Problem with Advanced Search Advanced Criterions

Forum for the PDF-XChange Editor - Free and Licensed Versions

Moderators: TrackerSupp-Daniel, Tracker Support, Vasyl-Tracker Dev Team, Sean - Tracker, Paul - Tracker Supp, Chris - Tracker Supp, Tracker Supp-Stefan, Ivan - Tracker Software

Post Reply
User avatar
David.P
User
Posts: 878
Joined: Thu Feb 28, 2008 8:16 pm
Location: Germany

Problem with Advanced Search Advanced Criterions

Post by David.P » Mon Apr 24, 2017 9:53 am

Hi forum and Tracker support team,

I heavily rely on the Search pane in order to quickly find certain text passages that contain certain search terms. Sometimes, I need to find paragraphs where certain search terms do occur, but where other search terms are not present, using "Advanced Criterion" in the Search Pane.

However, there seems to be a problem with advanced search when using such advanced search criterions:
Image

For example, with the attached document, if I try and find all paragraphs containing the word "Emma", but not at the same time containing the word "she", the Search function still finds many paragraphs that actually do contain both search terms.

This is a rather severe problem if you rely on finding certain text paragraphs in long documents with like thousands of pages like I do on a daily basis.
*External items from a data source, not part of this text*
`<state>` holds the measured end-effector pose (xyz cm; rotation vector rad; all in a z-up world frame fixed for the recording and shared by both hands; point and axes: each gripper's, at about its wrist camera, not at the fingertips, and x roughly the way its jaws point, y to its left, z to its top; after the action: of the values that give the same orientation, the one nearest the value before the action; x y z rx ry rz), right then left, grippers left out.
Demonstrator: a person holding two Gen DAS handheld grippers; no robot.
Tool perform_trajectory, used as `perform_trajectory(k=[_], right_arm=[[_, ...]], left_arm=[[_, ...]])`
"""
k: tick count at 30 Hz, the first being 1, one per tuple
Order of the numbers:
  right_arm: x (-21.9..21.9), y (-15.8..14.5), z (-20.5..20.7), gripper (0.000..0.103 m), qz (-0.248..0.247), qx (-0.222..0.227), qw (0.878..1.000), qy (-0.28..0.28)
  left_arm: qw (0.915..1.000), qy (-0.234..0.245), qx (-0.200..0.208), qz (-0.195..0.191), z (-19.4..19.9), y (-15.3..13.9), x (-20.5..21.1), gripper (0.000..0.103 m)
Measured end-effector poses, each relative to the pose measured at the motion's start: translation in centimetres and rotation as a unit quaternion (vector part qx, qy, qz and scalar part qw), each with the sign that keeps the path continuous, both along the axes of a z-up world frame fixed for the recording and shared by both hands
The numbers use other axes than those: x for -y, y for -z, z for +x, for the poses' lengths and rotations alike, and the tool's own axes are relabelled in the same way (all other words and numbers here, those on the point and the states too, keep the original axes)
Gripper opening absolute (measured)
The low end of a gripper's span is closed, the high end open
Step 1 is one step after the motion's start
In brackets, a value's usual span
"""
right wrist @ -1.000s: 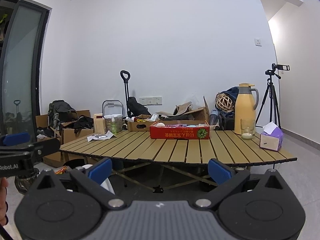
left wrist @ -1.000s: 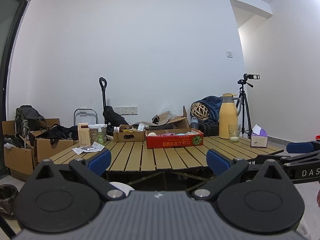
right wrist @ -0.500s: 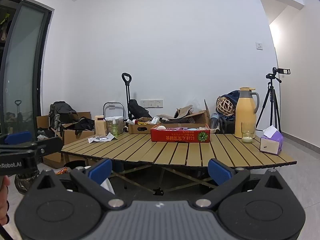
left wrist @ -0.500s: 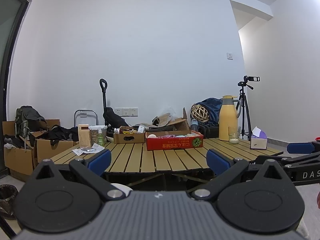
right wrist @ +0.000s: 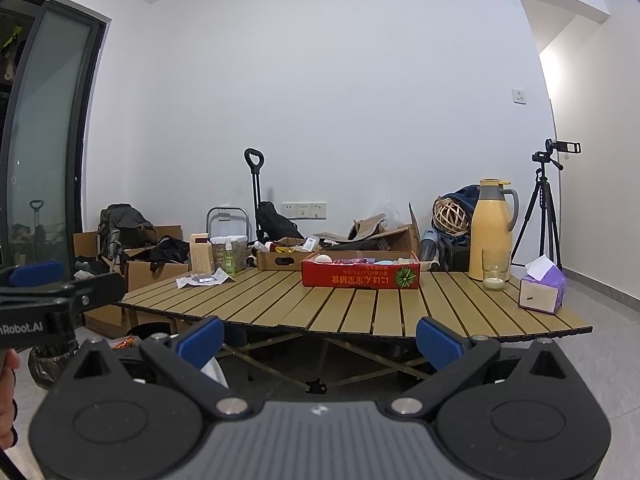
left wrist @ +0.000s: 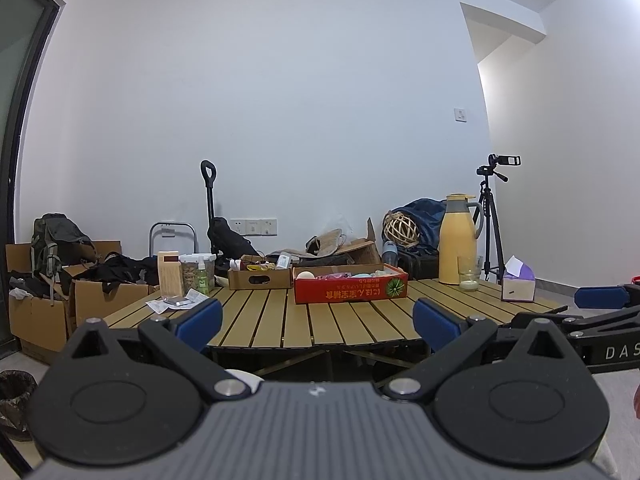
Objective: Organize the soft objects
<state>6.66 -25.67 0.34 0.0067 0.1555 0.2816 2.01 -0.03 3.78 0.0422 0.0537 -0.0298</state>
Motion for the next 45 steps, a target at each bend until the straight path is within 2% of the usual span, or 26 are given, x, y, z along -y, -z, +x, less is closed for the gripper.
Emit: perform_trajectory(k=[45], right_arm=[[0.25,0.05,-0.25,0.103,0.003,0.01,1.0,-0.004]], left_arm=[[1.0,-0.001,0.006,-0.005,-0.76,-0.06,-0.08,0.103]])
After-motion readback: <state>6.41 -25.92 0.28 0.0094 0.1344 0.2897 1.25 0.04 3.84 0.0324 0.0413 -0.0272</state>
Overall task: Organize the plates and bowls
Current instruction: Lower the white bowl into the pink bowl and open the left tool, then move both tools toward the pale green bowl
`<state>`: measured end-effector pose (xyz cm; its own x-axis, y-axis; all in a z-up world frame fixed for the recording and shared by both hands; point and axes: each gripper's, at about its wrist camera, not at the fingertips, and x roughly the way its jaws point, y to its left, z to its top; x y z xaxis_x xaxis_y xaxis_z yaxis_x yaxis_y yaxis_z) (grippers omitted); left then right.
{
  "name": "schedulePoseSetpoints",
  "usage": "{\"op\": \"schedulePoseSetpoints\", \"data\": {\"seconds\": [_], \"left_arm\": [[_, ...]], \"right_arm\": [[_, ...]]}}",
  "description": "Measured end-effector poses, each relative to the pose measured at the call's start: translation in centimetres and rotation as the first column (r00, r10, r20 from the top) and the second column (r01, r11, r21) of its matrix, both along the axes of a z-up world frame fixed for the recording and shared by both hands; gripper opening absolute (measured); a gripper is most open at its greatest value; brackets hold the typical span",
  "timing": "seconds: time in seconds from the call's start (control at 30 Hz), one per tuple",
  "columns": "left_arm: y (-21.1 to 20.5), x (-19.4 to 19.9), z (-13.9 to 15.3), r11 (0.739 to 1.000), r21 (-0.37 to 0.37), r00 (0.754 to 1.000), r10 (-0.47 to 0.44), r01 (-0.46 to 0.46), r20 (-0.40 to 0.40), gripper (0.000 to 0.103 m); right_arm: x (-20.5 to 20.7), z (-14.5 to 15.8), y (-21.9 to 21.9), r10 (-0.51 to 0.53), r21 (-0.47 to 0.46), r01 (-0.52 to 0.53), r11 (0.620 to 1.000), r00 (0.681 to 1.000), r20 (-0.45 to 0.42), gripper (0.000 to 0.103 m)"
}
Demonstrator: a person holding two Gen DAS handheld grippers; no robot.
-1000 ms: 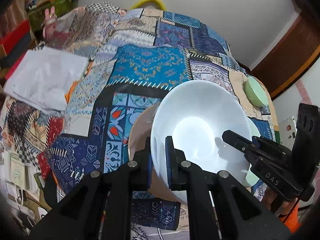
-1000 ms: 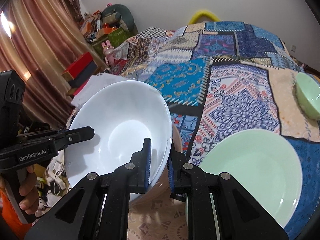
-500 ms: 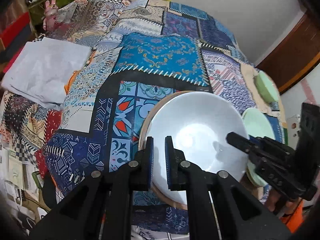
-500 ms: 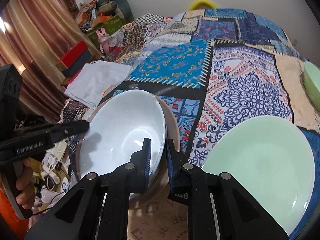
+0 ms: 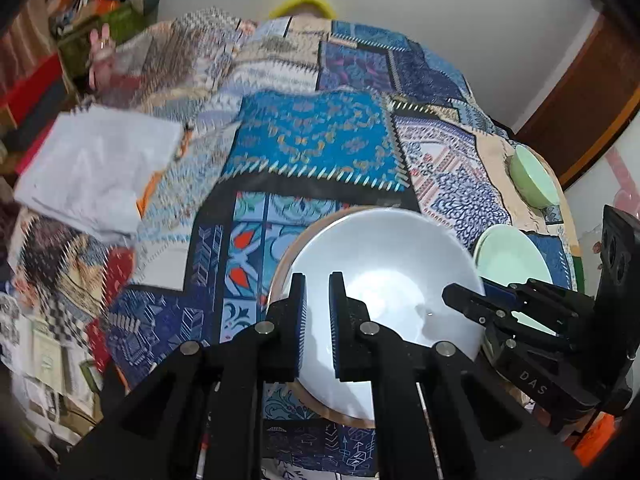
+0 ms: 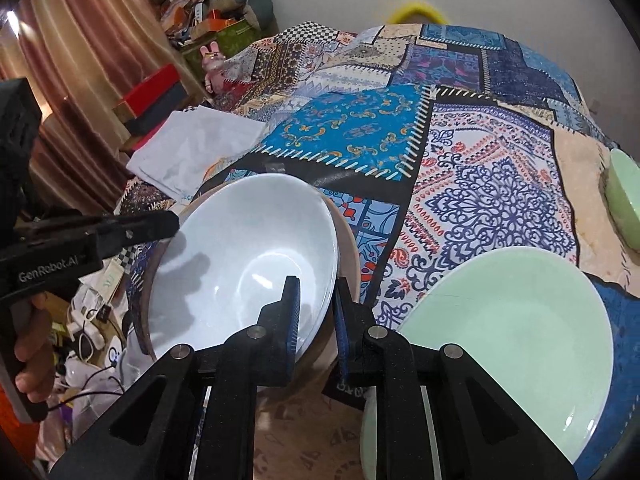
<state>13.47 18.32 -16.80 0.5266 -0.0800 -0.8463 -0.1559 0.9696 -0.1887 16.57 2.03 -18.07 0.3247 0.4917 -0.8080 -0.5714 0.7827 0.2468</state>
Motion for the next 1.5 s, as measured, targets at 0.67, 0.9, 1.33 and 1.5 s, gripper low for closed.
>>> {"op": "schedulePoseSetpoints", "data": {"seconds": [0.67, 0.9, 1.33, 1.5], "left_arm": [[-13.3, 4.9, 6.8, 0.977, 0.137, 0.973, -0.180, 0.161, 0.142, 0.072], [-20.1, 10.6, 6.3, 0.954, 0.129, 0.952, -0.285, 0.270, 0.115, 0.072], [-28.9, 23.4, 2.0, 0.925, 0.048, 0.926, -0.377, 0.376, 0.018, 0.072], [-30.4, 26.7, -0.2, 0.915, 0.067, 0.918, -0.397, 0.397, -0.011, 0.060]], "right_arm": [[1.7, 7.1, -15.5, -0.261, 0.076, 0.250, 0.965, 0.936, 0.235, 0.066], [4.3, 7.5, -22.9, -0.393, 0.067, 0.390, 0.918, 0.878, 0.272, 0.066], [11.4, 4.7, -30.9, -0.522, 0.062, 0.521, 0.851, 0.829, 0.203, 0.066], [13.6, 2.6, -31.6, -0.535, 0.059, 0.533, 0.844, 0.829, 0.162, 0.051]]}}
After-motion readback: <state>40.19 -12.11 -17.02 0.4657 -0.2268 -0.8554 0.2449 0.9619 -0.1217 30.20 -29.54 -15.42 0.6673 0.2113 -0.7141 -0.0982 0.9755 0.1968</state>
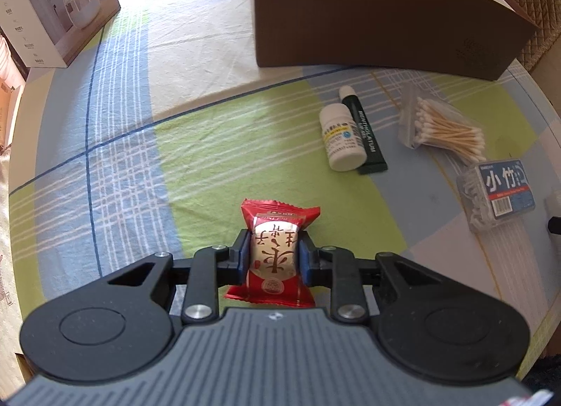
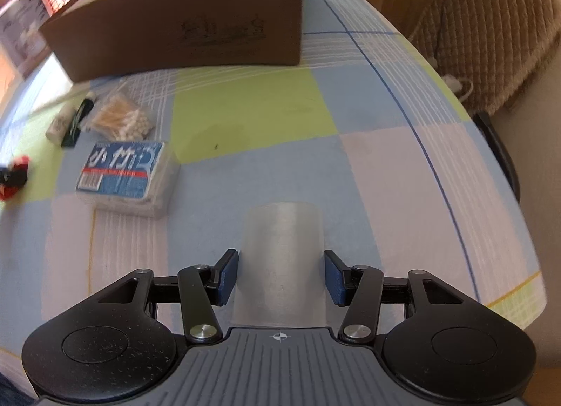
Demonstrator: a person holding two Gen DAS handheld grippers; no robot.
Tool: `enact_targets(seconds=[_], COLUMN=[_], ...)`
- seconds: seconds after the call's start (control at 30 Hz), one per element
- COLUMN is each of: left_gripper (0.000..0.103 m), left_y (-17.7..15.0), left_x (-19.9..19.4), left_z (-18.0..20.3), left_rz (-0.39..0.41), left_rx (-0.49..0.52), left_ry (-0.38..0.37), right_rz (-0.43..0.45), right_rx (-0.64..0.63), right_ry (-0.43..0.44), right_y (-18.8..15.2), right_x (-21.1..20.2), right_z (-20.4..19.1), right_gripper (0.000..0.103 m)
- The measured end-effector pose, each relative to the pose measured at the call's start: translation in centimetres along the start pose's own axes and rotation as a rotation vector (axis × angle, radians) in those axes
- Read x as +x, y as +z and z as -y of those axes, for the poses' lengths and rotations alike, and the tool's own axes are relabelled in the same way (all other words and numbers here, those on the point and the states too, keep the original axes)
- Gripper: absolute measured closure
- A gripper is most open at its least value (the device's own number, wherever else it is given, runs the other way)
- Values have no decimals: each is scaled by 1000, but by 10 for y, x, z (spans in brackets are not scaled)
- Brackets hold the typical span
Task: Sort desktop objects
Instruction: 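Carry candy and cup into brown box and open both tools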
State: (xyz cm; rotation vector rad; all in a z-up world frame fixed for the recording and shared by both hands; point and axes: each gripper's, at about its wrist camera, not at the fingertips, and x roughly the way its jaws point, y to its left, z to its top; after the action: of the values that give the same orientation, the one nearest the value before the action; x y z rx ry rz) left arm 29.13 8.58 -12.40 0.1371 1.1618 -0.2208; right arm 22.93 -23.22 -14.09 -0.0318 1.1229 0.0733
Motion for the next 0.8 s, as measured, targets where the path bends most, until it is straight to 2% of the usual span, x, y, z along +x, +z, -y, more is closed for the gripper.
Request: enact_targets(seconds=[0.27, 0.57, 0.8], left_gripper=[81, 81, 81], left_y=[-1, 23, 64], left_x=[-10, -46, -68], left_z=[21, 42, 53], left_rz=[5, 115, 217], left_rx=[1, 35, 56], left_ry=[-68, -135, -178], right_rz=[25, 112, 214], right_rx=[17, 5, -49], right_ry=[78, 168, 216], right_y=[10, 43, 93], right_x=[-13, -42, -53], right_z=[-5, -17, -26], right_gripper=[55, 55, 55])
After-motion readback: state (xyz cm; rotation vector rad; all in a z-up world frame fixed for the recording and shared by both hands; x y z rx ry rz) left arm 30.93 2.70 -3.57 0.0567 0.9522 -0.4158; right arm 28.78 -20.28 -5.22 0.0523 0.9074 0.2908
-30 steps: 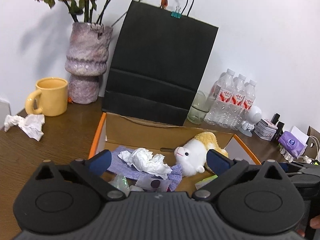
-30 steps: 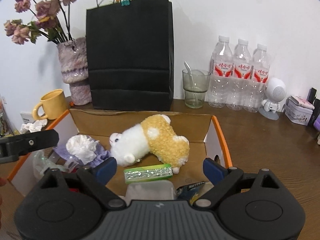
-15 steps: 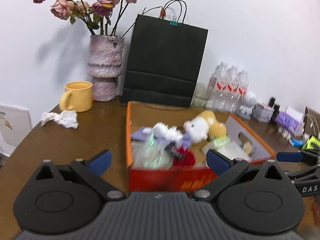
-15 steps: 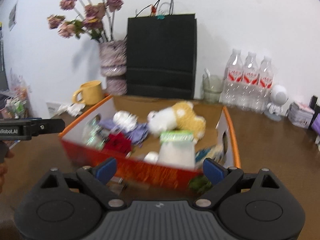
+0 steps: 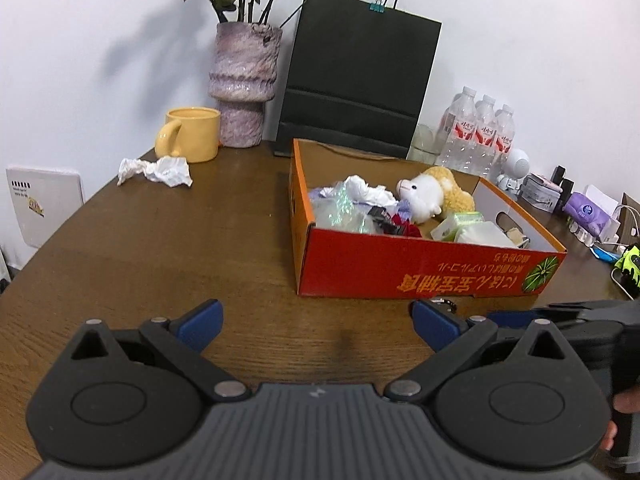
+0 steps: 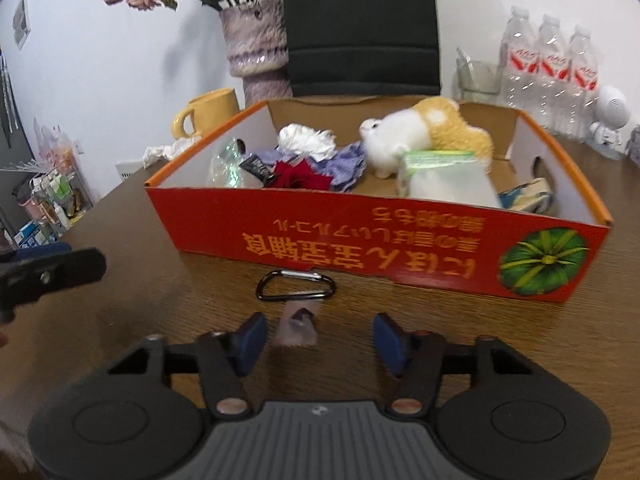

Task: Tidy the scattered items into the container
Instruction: 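Grasp the small clear packet beside the carabiner with the right tool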

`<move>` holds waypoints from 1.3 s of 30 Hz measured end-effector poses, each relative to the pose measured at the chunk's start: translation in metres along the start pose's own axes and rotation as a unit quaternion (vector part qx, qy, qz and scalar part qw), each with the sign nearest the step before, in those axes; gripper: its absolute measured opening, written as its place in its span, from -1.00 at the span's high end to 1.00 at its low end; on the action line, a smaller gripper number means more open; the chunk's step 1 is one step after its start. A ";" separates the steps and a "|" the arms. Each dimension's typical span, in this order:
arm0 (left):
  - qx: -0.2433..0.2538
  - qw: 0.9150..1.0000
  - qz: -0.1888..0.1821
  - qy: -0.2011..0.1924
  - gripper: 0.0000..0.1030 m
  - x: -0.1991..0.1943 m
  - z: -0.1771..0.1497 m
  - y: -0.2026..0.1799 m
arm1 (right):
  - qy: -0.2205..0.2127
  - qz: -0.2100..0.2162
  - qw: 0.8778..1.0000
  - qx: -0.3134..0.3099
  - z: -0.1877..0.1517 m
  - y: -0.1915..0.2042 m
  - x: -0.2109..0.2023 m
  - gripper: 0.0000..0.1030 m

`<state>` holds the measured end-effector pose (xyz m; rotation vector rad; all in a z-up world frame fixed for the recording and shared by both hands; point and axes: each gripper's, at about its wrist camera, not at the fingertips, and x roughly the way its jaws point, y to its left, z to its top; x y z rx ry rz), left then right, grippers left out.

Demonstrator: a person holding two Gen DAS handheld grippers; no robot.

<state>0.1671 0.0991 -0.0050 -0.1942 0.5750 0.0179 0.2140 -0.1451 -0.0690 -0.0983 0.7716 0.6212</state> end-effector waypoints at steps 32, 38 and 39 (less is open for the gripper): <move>0.040 0.997 -0.019 0.063 -0.78 0.065 -0.012 -0.117 | -0.046 -0.045 0.998 -0.008 -0.026 -0.076 -0.052 0.59; 0.070 0.995 0.007 0.068 -0.79 0.086 -0.015 -0.148 | -0.052 -0.060 0.997 0.008 -0.029 -0.094 -0.057 0.59; 0.076 0.995 0.012 0.070 -0.79 0.089 -0.016 -0.152 | -0.053 -0.060 0.997 0.008 -0.030 -0.095 -0.058 0.59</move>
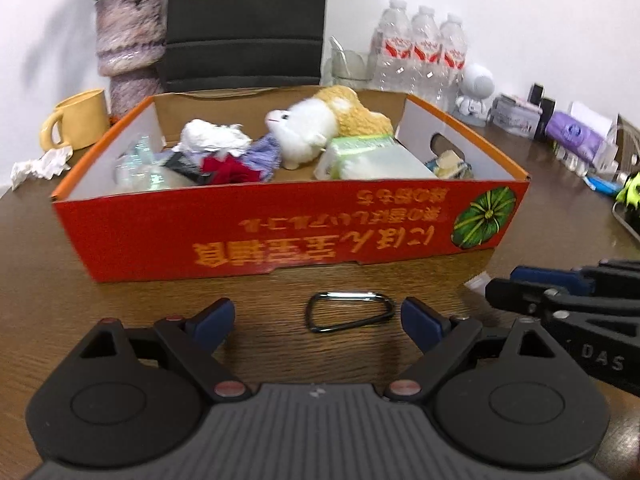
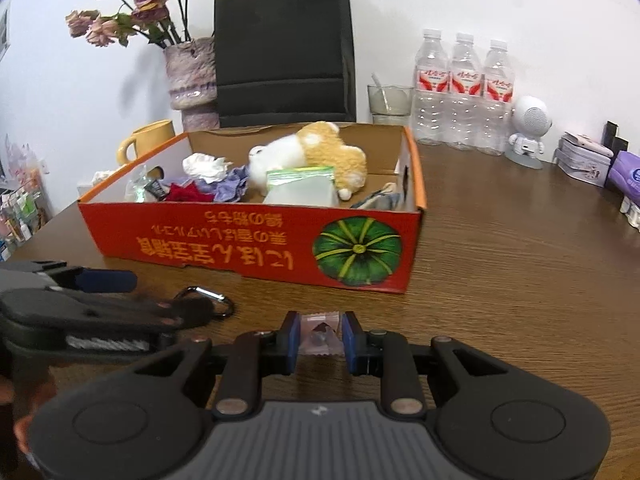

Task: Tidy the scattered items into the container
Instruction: 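Grasp the small clear packet beside the carabiner with the right tool, then grasp the black carabiner with the left tool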

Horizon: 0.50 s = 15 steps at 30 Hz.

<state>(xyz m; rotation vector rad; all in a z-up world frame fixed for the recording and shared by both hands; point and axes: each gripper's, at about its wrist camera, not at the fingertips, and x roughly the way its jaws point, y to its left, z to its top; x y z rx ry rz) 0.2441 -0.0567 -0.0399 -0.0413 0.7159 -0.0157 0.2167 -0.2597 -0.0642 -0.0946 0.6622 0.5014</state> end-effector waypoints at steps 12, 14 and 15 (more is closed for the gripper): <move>0.030 0.999 0.013 -0.008 0.49 -0.003 -0.005 -0.014 | -0.011 0.017 1.000 0.011 -0.002 -0.002 -0.006 0.59; 0.037 0.999 0.010 -0.010 0.62 -0.005 -0.006 -0.014 | -0.014 0.019 1.000 0.014 -0.002 -0.003 -0.008 0.59; 0.041 0.999 0.009 -0.010 0.63 -0.005 -0.006 -0.014 | -0.015 0.020 1.000 0.014 -0.002 -0.003 -0.008 0.59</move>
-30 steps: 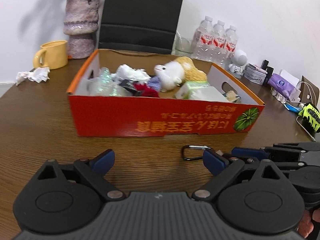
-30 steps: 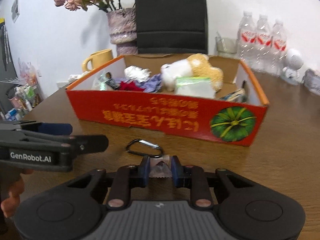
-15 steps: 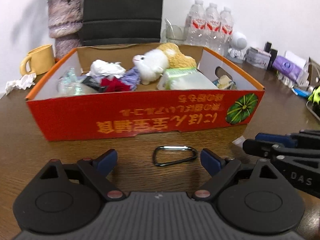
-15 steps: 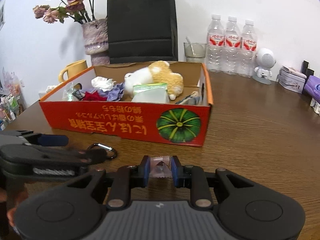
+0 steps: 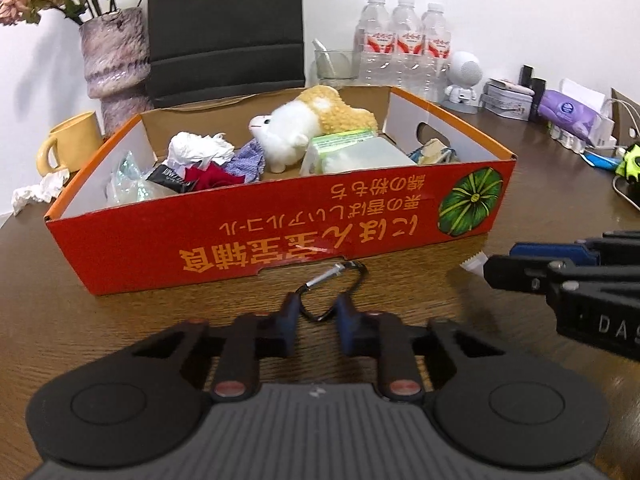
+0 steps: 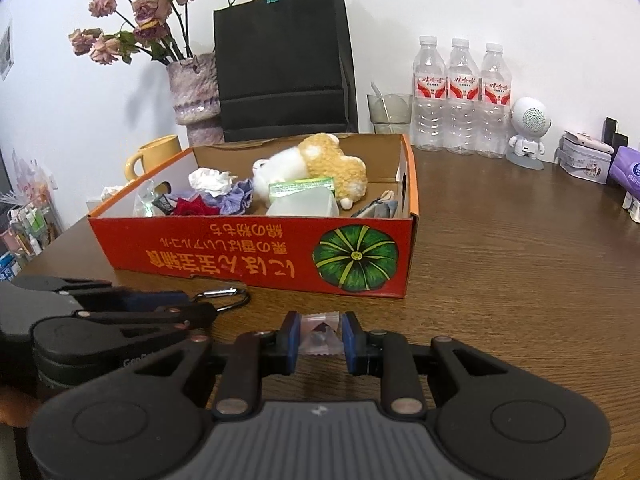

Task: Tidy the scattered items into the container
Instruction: 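Grasp the black carabiner with the left tool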

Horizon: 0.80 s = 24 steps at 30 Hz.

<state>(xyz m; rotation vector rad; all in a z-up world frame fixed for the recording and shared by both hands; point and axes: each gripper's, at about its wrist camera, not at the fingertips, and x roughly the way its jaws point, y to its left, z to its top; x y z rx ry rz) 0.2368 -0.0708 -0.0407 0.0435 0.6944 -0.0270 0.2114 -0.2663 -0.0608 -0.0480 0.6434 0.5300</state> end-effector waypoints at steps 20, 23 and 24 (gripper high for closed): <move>0.040 0.999 -0.033 -0.014 0.42 0.009 0.004 -0.002 | -0.008 0.008 1.000 0.012 0.001 -0.007 -0.005 0.59; 0.035 0.999 -0.038 -0.017 0.44 0.006 0.001 0.002 | -0.009 0.007 1.000 0.012 0.002 -0.006 -0.005 0.59; 0.032 0.999 -0.040 -0.017 0.46 0.005 0.000 0.003 | -0.009 0.007 1.000 0.012 0.002 -0.005 -0.005 0.59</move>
Therefore it would be great if Support and/or Devs. could look into this issue.

Thanks very much,
David
Attachments
Sample e-Book 'Emma' (with highlighted Find results).pdf
(511.96 KiB) Downloaded 53 times
David.P
PDF-XChange Pro

User avatar
Will - Tracker Supp
Site Admin
Posts: 6826
Joined: Mon Oct 15, 2012 9:21 pm
Location: London, UK
Contact:

Re: Problem with Advanced Search Advanced Criterions

Post by Will - Tracker Supp » Thu Apr 27, 2017 1:12 pm

Hi David,

I've passed this along to the Devs. and will post back when I hear more.

Cheers,
If posting files to this forum, you must archive the files to a ZIP, RAR or 7z file or they will not be uploaded.
Thank you.

Best regards

Will Travaglini
Tracker Support (Europe)
Tracker Software Products Ltd.
http://www.tracker-software.com

User avatar
David.P
User
Posts: 878
Joined: Thu Feb 28, 2008 8:16 pm
Location: Germany

Re: Problem with Advanced Search Advanced Criterions

Post by David.P » Thu Apr 27, 2017 1:28 pm

Thank you Will, that's great.
:)
David.P
PDF-XChange Pro

User avatar
Vasyl-Tracker Dev Team
Site Admin
Posts: 1957
Joined: Thu Jun 30, 2005 4:11 pm
Location: Canada

Re: Problem with Advanced Search Advanced Criterions

Post by Vasyl-Tracker Dev Team » Thu Apr 27, 2017 8:59 pm

Hi, David.

This issue will be fixed in next upcoming build. Thanks for detailed bug-report.

Cheers.
Vasyl Yaremyn
Tracker Software Products
Project Developer

Please archive any files posted to a ZIP, 7z or RAR file or they will be removed and not posted.

User avatar
David.P
User
Posts: 878
Joined: Thu Feb 28, 2008 8:16 pm
Location: Germany

Re: Problem with Advanced Search Advanced Criterions

Post by David.P » Fri Apr 28, 2017 7:59 am

Thank you very much Vasyl -- it's great to hear that this will be fixed so fast. Another proof that supreme product support and active developer response goes hand-in-hand with providing a vastly superior product!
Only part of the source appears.